Birmingham Bans Fireworks Except on National Holidays
Mayor says enforcing laws is time-consuming for local police while a city commissioner predicts more accidents in light of a newly relaxed Michigan law.
If you're planning on setting off some fireworks at your backyard barbecues this summer, think again.
Monday night, the Birmingham City Commission amended its fireworks ordinance, effectively banning the ignition, discharge and use of consumer fireworks except for the day of, before and after a national holiday.
The move comes after the Michigan Fireworks Safety Act went into effect at the beginning of the year, repealing former sections of the Michigan Penal Code regarding fireworks and setting new regulations for their purchase, sale and use.
According to Birmingham Fire Chief Mike Metz, the act prohibits local governments from regulating the sale, display, storage, transportation or distribution of fireworks.
What local governments can do, however, is regulate the ignition, discharge and use of consumer-grade fireworks, which include firecrackers, bottle rockets and roman candles.
And that's just what Birmingham is doing. According to the ordinance passed Monday night, it is now illegal to discharge consumer-grade fireworks in Birmingham except on national holidays and the days before and after.
These holidays include New Year's Day, Martin Luther King Jr. Day, Washington's Birthday, Memorial Day, Independence Day, Labor Day, Columbus Day, Veterans Day, Thanksgiving and Christmas. Those caught violating the ordinance will be charged with a $500 fine.
According to Metz, the new ordinance also prohibits the possession of consumer fireworks by a minor not accompanied by an adult. The ordinance also prohibits the use of consumer and low-impact fireworks (such as sparklers or smoke devices) by a person under the influence of alcohol or a controlled substance.
Mayor Mark Nickita said he rode along with a Birmingham police officer last Friday night, noting they spent quite a bit of time tracking down folks shooting off fireworks. The amount of complaints dispatch received that night, he said, was considerable.
"It's a costly thing for us (to enforce fireworks ordinances)," Nickita said. "As a municipality, we're spending our time doing this when we could, of course, be doing more important things."
City Manager Bob Bruner said representatives from the Michigan Municipal League and the state's fire service have been fighting the new law for months now, pushing for more local control. Bruner said he sees the issue more as a potential nuisance problem.
"It's now legal to shoot off bigger fireworks in an urban area like Birmingham," he said. "I encourage residents to be smart. Don't shoot off fireworks on days it's not allowed. And if you do, do it at a time that reasonable," noting residents can still receive a nuisance violation if they shoot off fireworks at odd hours.
City Commissioner Rackeline Hoff said allowing people to set off their own fireworks is also a safety problem.

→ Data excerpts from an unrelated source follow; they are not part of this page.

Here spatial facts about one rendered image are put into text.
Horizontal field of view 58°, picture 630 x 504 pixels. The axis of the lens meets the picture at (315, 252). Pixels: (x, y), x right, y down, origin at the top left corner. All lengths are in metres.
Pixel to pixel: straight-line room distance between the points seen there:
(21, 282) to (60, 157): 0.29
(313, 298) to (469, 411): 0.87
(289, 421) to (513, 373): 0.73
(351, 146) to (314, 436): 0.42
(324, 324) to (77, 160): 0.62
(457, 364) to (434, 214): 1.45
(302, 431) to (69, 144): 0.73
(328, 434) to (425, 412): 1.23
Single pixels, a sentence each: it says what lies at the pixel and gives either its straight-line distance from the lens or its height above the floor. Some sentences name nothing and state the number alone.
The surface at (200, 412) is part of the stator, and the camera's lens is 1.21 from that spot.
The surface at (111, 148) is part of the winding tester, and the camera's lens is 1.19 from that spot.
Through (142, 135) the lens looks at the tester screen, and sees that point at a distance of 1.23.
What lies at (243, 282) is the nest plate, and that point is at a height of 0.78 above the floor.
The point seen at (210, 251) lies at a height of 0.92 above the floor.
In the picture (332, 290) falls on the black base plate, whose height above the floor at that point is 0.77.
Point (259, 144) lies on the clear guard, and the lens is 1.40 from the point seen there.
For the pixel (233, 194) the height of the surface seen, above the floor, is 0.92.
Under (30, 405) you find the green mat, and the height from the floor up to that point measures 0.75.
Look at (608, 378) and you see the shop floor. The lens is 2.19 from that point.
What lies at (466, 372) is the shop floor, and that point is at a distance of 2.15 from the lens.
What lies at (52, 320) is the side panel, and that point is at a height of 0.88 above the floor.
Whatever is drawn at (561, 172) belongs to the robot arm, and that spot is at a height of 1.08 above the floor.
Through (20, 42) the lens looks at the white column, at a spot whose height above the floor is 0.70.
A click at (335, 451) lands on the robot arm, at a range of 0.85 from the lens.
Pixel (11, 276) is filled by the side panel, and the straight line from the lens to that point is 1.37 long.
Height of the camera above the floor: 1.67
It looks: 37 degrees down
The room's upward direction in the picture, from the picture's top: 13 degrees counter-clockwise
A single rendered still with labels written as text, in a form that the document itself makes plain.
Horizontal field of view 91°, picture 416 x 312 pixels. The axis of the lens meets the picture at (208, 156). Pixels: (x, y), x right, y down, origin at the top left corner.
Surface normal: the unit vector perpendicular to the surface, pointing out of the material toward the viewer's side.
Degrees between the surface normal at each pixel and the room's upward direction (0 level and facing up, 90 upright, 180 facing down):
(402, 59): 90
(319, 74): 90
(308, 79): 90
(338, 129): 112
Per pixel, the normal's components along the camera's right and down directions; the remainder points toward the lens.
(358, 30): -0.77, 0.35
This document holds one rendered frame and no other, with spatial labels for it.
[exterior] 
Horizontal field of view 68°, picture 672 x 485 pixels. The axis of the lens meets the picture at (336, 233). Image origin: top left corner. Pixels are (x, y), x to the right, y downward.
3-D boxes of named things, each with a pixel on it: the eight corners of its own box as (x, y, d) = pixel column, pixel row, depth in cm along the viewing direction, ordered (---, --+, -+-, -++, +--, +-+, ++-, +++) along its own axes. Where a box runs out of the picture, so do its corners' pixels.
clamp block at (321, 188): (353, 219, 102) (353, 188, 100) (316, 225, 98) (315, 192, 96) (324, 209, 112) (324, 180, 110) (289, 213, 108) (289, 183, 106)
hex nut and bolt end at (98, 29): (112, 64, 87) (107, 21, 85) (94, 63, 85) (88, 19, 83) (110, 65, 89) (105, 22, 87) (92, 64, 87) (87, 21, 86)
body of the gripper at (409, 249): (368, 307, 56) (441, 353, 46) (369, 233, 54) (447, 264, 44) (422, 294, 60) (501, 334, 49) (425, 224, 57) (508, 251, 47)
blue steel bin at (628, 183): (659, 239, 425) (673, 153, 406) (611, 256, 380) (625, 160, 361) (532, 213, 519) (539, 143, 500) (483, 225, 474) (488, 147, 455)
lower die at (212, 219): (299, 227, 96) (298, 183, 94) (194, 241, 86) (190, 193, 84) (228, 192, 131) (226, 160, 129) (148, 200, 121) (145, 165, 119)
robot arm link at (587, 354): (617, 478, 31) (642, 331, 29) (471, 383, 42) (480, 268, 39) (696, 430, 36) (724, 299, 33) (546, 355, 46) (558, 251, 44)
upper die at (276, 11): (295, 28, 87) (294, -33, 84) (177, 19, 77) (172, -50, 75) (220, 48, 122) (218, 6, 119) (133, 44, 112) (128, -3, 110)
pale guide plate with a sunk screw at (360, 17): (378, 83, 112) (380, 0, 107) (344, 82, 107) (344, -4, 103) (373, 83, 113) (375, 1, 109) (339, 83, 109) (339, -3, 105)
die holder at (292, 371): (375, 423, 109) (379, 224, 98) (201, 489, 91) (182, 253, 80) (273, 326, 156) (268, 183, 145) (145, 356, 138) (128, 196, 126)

"In addition to being a nuisance, I think it's a great danger," she said. "I think we're going to see a lot more incidents of people getting hurt."
Resident Dorothy Conrad said the state law is disappointing and a "terrible thing" for local government.
"This is marvelous example of the state enacting something without a thorough discussion among the local units of governments who are going to be charged with enforcing all of this," she said.